Khagarachari is at the heart of the Chittagong Hill Tracts; an area that was once set aside as a protected homeland for the country’s 500,000 minority tribal people. The tribal people are ethnically distinct from the Bangladeshi Muslims and most are practising Buddhists.
Since Independence, the area has witnessed a systematic campaign of persecution of tribal people, as their traditional lands have been annexed to make homes for Bangladeshi Muslim settlers.
The school is a tranquil place; a simple circle of buildings on the edge of the forest. It was founded by a Buddhist monk to provide a safe refuge for tribal children whose parents have been killed.
Shortly after Independence the Bangladeshi Government began to resettle Bengali Muslims into areas which had previously belonged to the tribal communities. When tribal people protested at the seizure of the villages, the army was sent in to protect the settlers. An armed uprising followed, and was met with brutal reprisals from the army, who burned and looted any village suspected of providing support to the tribal guerrilla fighters. A long and bloody war ensued. It went on for over ten years during which time thousands of people were killed, hundreds of tribal villages were burned down, and more than 150,000 tribal people fled to India as refugees. In 1997 a peace accord was signed, but so far it has brought little respite for the tribal people.
There have been shocking atrocities committed against Chakma people. A Buddhist monk tells us how his father, a village doctor was imprisoned for five years without trial after he had been accused of giving treatment to a wounded tribal guerrilla fighter. A twelve year old girl describes how her father was killed by a group of Bangladeshis after a dispute in a local market. His body was never recovered and no charges were ever brought against his murderers.
Nearly every child has a similar story to tell; most have lost one or both parents; many have seen their homes burnt down or family members raped or beaten by the soldiers.

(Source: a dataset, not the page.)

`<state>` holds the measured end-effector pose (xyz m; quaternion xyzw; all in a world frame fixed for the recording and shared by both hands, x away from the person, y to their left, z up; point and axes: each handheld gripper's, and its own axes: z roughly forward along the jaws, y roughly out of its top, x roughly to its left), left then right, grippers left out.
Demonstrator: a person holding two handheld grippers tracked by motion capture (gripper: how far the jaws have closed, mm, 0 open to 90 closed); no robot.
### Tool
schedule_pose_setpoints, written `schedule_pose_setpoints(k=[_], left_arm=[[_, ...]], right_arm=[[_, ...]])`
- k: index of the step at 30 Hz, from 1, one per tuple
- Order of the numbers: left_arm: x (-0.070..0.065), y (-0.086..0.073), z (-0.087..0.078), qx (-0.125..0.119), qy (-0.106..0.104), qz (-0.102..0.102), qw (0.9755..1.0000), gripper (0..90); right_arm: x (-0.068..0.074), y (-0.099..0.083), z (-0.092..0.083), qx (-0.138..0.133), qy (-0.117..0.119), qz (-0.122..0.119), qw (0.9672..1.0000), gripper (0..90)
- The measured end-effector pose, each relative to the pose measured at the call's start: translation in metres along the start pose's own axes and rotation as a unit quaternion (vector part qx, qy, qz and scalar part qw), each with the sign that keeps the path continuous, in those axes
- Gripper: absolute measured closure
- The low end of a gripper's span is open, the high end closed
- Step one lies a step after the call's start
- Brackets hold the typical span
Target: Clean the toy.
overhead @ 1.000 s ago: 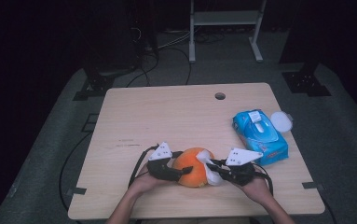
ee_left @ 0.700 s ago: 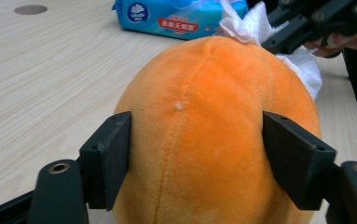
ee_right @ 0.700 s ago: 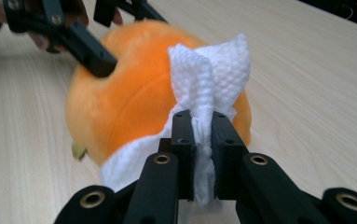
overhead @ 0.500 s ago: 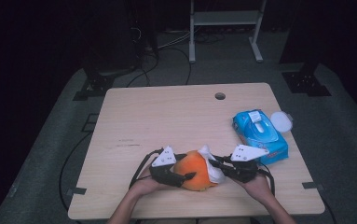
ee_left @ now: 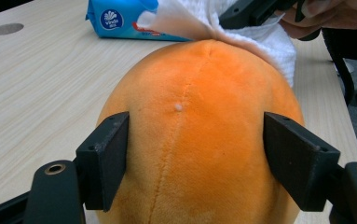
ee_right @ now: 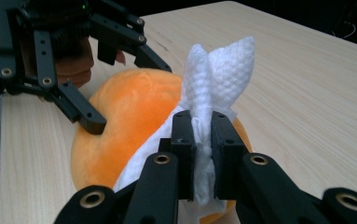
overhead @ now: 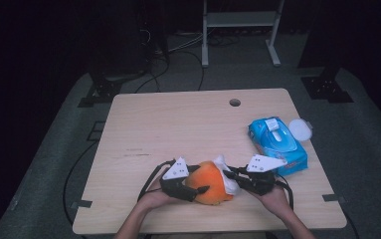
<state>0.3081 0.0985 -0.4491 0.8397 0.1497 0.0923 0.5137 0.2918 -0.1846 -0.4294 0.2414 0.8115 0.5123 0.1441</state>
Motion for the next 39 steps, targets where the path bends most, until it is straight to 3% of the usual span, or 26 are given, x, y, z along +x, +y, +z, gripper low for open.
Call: schedule_pose_setpoints(k=[2, 4, 6, 9, 13, 15, 20, 22, 28, 35, 39], left_arm=[[0.001, 0.0, -0.001, 0.0, 0.004, 0.0, 1.0, 25.3], [0.004, 0.0, -0.002, -0.001, 0.008, -0.011, 0.9999, 23.5], [0.002, -0.001, -0.001, -0.004, 0.007, -0.011, 0.9999, 23.4], [-0.002, 0.002, 0.001, 0.002, 0.008, 0.0, 1.0, 23.7], [-0.009, 0.003, 0.004, 0.003, 0.004, 0.031, 0.9995, 23.9], [-0.008, 0.003, 0.003, 0.003, 0.003, 0.029, 0.9996, 23.8], [-0.003, 0.002, 0.002, -0.001, 0.005, 0.008, 1.0, 22.7], [-0.004, 0.003, 0.002, -0.001, 0.005, 0.01, 0.9999, 22.7], [-0.003, 0.003, 0.005, 0.001, 0.009, 0.003, 1.0, 21.6], [-0.004, 0.003, 0.004, 0.0, 0.007, 0.016, 0.9999, 22.4], [-0.008, 0.004, 0.005, 0.003, 0.01, 0.024, 0.9996, 22.2]], right_arm=[[-0.002, -0.003, -0.001, 0.005, -0.002, 0.005, 1.0, 80.6], [-0.003, -0.008, -0.002, 0.025, -0.015, -0.005, 0.9996, 80.6], [-0.004, -0.013, -0.003, 0.03, -0.01, 0.006, 0.9995, 80.6], [-0.003, -0.007, -0.004, 0.019, 0.001, 0.008, 0.9998, 80.7], [0.001, 0.006, -0.003, -0.006, 0.02, 0.004, 0.9998, 80.6], [0.002, 0.005, -0.001, 0.0, 0.016, -0.002, 0.9999, 80.5], [-0.006, -0.008, -0.004, 0.017, 0.004, 0.011, 0.9998, 80.6], [-0.008, -0.012, -0.005, 0.025, 0.002, 0.016, 0.9995, 80.6], [0.002, 0.001, -0.001, 0.005, 0.007, 0.007, 0.9999, 80.7], [-0.008, -0.01, -0.003, 0.022, 0.003, 0.021, 0.9995, 80.6], [-0.005, -0.01, -0.007, 0.022, 0.003, 0.024, 0.9995, 80.7]])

Sumanalankar (the Buddhist monk who set up the Karuna-funded school):
“My own brother was killed by Bangladeshi soldiers. So of course there is a lot of anger and grief. But because of my practice I don’t hate the Bangladeshis or think of Muslims as enemies. You see, this is a political problem. We need a solution that will safeguard the rights of our people. Only then will the people here be able to live in peace.”